The modulation activity of different ion channels affects the NMJ, and within the muscle fibers themselves the membrane potential, excitability, and calcium homeostasis.
In a resting muscle cell, the membrane potential is typically negative inside the cell due to the differential distribution of ions across the cell membrane. In detail, in the initial phase of an action potential, a rapid influx of Na+ through voltage-gated Na+ channels leads to depolarization of the membrane and triggers muscle contraction [40]. During muscle contraction, repeated action potentials are generated and propagated along the sarcolemma, leading to changes in ion gradients across the membrane.
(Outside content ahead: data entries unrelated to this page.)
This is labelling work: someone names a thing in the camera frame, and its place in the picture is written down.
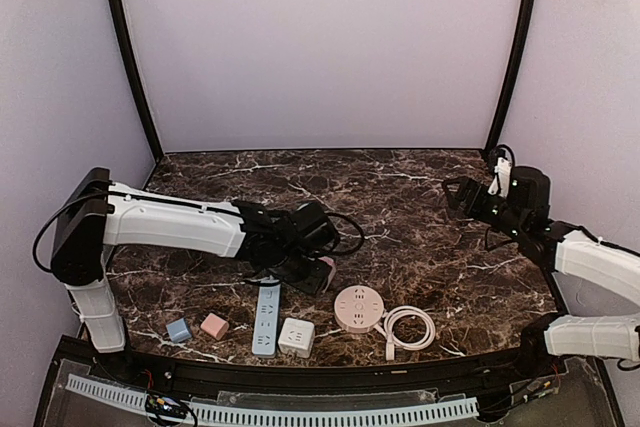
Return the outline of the pink cube socket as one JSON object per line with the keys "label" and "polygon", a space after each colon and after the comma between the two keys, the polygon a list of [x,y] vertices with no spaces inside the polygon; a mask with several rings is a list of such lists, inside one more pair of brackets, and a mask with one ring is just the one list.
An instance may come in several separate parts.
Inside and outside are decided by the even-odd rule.
{"label": "pink cube socket", "polygon": [[321,293],[325,293],[335,277],[336,262],[333,258],[328,256],[321,257],[320,261],[322,261],[327,266],[326,279],[324,280],[324,283],[320,289]]}

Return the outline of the light blue power strip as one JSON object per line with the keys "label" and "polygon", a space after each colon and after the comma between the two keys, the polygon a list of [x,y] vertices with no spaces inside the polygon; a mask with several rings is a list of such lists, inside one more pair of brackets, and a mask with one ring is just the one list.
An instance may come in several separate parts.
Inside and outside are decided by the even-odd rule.
{"label": "light blue power strip", "polygon": [[259,289],[251,348],[256,357],[273,358],[276,355],[280,292],[280,285]]}

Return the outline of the small pink plug adapter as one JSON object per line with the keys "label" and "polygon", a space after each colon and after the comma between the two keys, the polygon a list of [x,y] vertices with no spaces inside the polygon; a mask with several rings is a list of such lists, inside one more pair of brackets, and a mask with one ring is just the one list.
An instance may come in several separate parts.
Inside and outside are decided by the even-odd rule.
{"label": "small pink plug adapter", "polygon": [[221,340],[229,330],[229,322],[214,313],[209,313],[201,322],[200,329],[212,338]]}

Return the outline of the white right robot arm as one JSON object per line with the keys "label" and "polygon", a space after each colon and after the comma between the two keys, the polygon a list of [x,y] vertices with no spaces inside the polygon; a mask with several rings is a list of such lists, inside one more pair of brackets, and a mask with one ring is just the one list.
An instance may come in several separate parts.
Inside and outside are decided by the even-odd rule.
{"label": "white right robot arm", "polygon": [[549,216],[551,182],[540,170],[501,168],[491,185],[443,181],[450,208],[503,234],[542,271],[556,309],[521,332],[514,363],[526,376],[555,358],[639,360],[639,255],[586,227]]}

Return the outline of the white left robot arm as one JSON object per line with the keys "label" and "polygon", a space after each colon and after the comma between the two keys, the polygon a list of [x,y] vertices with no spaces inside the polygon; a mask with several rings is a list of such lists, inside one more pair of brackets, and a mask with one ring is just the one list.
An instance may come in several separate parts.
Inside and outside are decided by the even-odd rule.
{"label": "white left robot arm", "polygon": [[316,202],[284,211],[242,200],[182,199],[114,182],[101,167],[88,172],[45,226],[55,235],[43,269],[66,287],[101,354],[128,344],[102,262],[106,246],[151,245],[236,259],[315,296],[333,280],[328,257],[339,242]]}
In particular, voltage-gated Na+ channels (VGSCs) and voltage-gated Ca2+ channels are involved in these processes [41,42,43]. High intracellular Na+ levels affect the efficiency of initiation, propagation, and frequency of potential action in muscle cells, and consequently reduce the excitability of muscle fibers [41].
A demodulated activity of other specific ion channels may contribute to muscle function impairment. During muscle contraction, potassium ions (K+) are released into the extracellular space. High levels of extracellular K+ induce depolarization of the sarcolemma and reduction in the excitability of muscle fibers, contributing to muscle fatigue by impairing the ability of the muscle to generate action potentials [44].
Ion channels also play a role in the recovery from muscle fatigue. After exercise, the restoration of ion gradients and the removal of accumulated ions are essential for muscle recovery. Ion channels involved in these processes, such as the Na+/K+ pump, are critical for returning the muscle to its resting state [40,45].
Muscle fatigue can indirectly result from a decrease in ATP availability due to metabolic disturbances, which impairs the ability of these pumps to maintain proper Ca2+ levels in the muscle cell.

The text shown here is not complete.